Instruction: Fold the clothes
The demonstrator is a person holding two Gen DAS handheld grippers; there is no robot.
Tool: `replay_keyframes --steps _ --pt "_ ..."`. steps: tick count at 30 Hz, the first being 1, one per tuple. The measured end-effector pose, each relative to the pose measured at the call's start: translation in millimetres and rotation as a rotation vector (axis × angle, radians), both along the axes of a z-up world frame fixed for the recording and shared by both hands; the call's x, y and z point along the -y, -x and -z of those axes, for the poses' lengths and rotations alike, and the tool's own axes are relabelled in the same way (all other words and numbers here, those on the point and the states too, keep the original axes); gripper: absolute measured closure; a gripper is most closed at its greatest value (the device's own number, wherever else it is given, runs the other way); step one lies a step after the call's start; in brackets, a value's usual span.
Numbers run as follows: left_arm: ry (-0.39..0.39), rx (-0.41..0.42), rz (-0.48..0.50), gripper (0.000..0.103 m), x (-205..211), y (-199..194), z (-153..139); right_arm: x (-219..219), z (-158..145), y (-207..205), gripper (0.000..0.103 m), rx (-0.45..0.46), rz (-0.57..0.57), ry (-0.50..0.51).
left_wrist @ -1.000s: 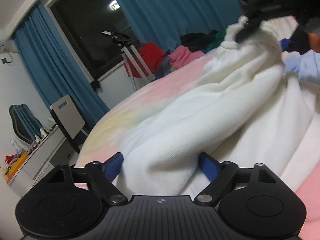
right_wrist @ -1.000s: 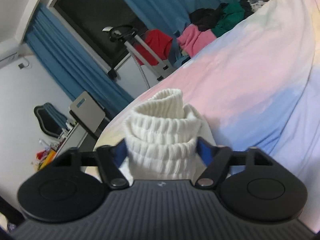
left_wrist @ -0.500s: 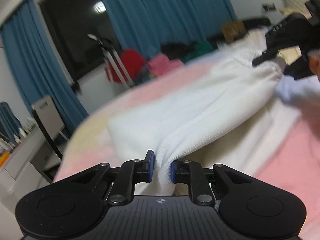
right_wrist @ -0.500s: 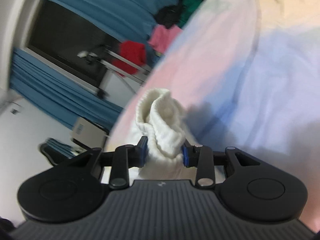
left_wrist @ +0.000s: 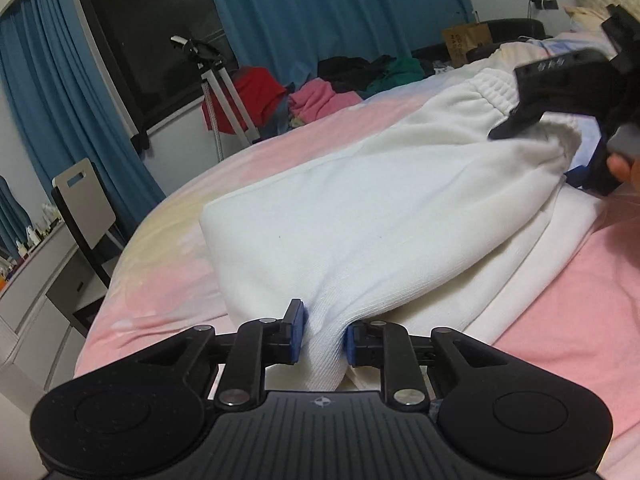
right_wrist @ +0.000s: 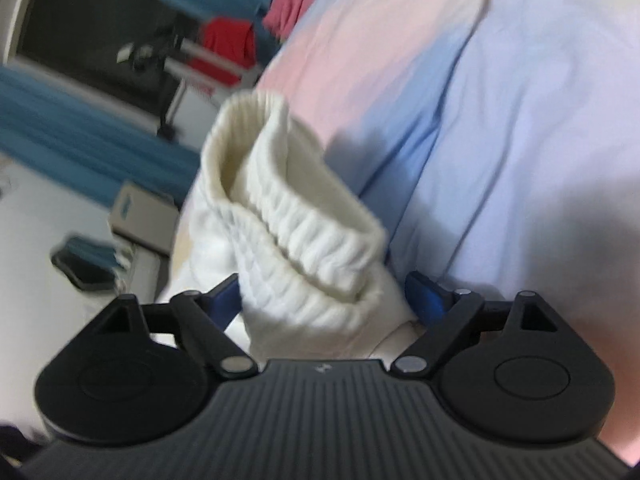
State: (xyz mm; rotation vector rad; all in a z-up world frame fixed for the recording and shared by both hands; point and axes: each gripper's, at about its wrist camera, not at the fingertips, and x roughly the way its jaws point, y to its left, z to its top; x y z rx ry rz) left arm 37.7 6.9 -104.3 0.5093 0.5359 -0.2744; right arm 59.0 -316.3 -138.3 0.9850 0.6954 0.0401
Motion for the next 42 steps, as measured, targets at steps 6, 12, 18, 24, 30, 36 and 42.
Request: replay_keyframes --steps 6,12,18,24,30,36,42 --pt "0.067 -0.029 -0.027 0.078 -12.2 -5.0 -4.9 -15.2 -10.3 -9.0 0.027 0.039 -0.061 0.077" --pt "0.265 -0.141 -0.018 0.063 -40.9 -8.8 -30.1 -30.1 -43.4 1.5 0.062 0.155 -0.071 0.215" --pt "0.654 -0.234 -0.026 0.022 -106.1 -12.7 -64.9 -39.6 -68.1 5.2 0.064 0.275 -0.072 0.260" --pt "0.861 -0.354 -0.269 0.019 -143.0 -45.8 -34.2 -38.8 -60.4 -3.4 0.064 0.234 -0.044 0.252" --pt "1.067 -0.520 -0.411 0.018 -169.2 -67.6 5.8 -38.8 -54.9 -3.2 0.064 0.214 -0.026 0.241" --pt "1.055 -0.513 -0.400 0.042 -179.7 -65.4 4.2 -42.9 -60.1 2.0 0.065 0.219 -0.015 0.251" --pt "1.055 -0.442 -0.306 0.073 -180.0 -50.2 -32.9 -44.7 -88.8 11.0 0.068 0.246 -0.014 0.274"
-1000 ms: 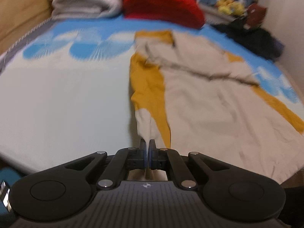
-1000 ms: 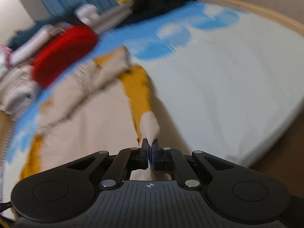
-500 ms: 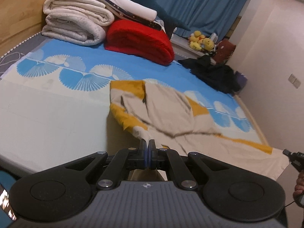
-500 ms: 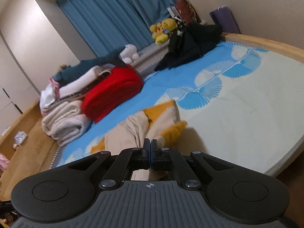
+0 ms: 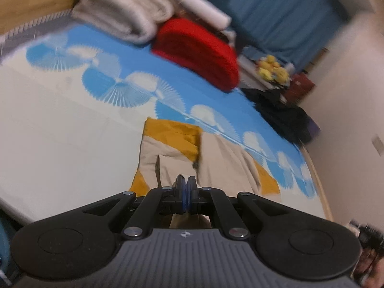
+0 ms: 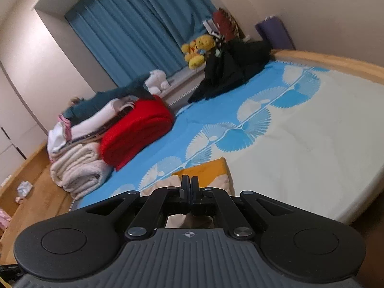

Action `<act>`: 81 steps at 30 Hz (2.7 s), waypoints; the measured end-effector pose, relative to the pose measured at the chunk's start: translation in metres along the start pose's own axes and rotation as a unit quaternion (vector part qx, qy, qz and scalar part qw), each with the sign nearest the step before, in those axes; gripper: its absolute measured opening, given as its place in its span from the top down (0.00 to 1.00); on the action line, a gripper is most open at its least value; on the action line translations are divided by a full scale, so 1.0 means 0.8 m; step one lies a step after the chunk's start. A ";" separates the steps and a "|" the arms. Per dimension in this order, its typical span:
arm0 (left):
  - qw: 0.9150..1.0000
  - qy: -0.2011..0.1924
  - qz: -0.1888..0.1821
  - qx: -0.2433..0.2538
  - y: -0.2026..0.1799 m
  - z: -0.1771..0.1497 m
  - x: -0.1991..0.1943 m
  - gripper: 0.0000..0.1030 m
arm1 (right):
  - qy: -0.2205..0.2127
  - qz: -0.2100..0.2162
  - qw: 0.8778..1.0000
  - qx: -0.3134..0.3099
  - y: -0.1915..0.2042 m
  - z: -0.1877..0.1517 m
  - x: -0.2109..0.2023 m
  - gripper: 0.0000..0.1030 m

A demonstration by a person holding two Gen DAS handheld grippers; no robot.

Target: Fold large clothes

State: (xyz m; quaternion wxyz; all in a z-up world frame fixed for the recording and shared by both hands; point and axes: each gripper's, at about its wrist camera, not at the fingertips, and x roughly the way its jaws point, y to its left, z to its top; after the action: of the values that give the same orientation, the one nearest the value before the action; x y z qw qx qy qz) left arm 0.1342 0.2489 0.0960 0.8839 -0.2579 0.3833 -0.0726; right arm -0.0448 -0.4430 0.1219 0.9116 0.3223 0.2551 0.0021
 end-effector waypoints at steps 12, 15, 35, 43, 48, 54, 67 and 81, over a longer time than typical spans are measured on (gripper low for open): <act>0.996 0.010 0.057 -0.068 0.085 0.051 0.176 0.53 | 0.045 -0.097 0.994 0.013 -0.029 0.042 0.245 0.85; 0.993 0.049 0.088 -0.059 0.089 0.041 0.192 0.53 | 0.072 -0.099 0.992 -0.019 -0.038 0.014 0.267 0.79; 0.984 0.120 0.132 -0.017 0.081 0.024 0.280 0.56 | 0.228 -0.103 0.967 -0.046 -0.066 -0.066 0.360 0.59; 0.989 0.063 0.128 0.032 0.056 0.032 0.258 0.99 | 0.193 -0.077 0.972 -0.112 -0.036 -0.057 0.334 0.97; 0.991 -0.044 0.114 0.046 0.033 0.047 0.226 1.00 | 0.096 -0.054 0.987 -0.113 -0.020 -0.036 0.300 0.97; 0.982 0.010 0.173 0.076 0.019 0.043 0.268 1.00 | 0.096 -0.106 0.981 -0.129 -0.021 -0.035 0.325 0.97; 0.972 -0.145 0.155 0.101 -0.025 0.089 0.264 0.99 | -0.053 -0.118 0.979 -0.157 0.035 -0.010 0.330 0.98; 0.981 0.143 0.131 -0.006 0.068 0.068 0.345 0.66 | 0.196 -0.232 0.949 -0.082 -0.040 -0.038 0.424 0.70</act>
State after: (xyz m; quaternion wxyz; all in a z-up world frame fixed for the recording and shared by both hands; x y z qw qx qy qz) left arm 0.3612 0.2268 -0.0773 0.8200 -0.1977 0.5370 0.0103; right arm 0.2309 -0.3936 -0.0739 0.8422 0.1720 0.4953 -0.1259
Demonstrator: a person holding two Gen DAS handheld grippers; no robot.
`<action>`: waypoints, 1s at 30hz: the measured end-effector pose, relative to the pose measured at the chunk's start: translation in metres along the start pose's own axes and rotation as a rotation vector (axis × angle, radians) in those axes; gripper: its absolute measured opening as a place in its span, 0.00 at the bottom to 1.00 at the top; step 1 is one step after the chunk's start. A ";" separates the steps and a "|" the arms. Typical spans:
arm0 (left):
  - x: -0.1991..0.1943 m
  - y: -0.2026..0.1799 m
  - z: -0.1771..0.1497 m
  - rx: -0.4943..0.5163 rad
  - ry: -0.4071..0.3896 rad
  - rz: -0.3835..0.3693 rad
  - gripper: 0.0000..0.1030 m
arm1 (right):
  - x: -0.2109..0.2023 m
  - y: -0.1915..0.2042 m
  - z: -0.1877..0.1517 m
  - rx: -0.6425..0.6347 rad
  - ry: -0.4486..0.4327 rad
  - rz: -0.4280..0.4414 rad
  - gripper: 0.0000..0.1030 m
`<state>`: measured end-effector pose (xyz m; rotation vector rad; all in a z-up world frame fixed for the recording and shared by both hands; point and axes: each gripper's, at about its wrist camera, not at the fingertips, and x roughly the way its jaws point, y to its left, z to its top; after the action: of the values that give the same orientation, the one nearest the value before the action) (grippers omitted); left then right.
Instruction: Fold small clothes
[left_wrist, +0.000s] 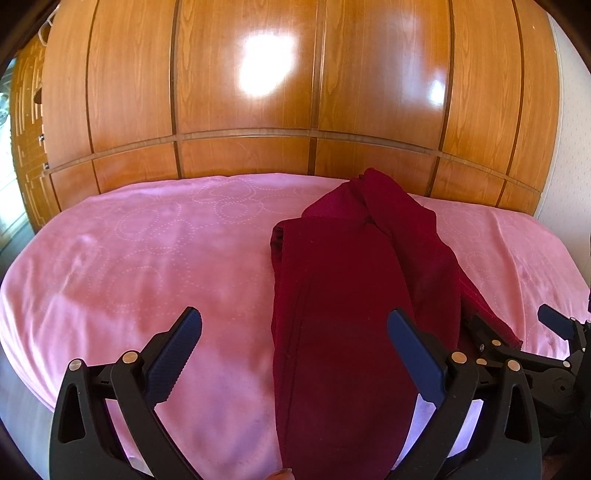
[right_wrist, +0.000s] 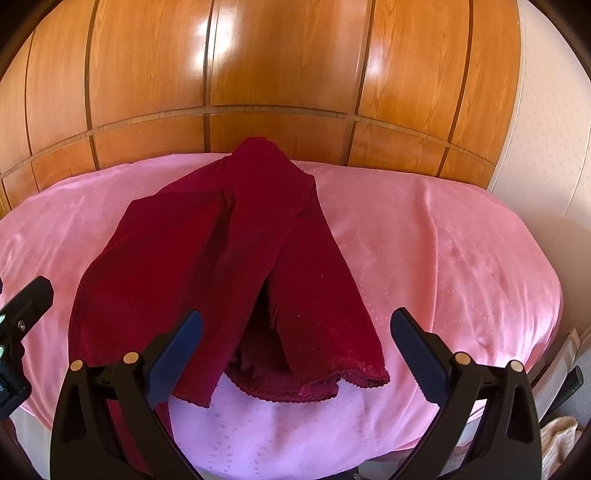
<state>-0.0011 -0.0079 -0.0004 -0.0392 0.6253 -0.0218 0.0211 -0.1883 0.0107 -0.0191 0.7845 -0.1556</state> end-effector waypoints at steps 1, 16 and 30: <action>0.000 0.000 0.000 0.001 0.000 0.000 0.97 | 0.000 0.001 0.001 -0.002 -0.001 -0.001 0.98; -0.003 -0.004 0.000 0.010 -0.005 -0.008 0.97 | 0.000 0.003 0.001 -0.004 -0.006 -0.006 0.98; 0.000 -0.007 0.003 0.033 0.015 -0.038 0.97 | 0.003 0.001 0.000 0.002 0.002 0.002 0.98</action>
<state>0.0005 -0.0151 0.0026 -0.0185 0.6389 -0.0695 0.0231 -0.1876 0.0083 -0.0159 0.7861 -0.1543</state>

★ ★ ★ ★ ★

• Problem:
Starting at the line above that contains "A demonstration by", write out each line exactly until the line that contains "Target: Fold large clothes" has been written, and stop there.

• Answer section:
A demonstration by a person holding two Gen DAS handheld grippers; no robot.

Target: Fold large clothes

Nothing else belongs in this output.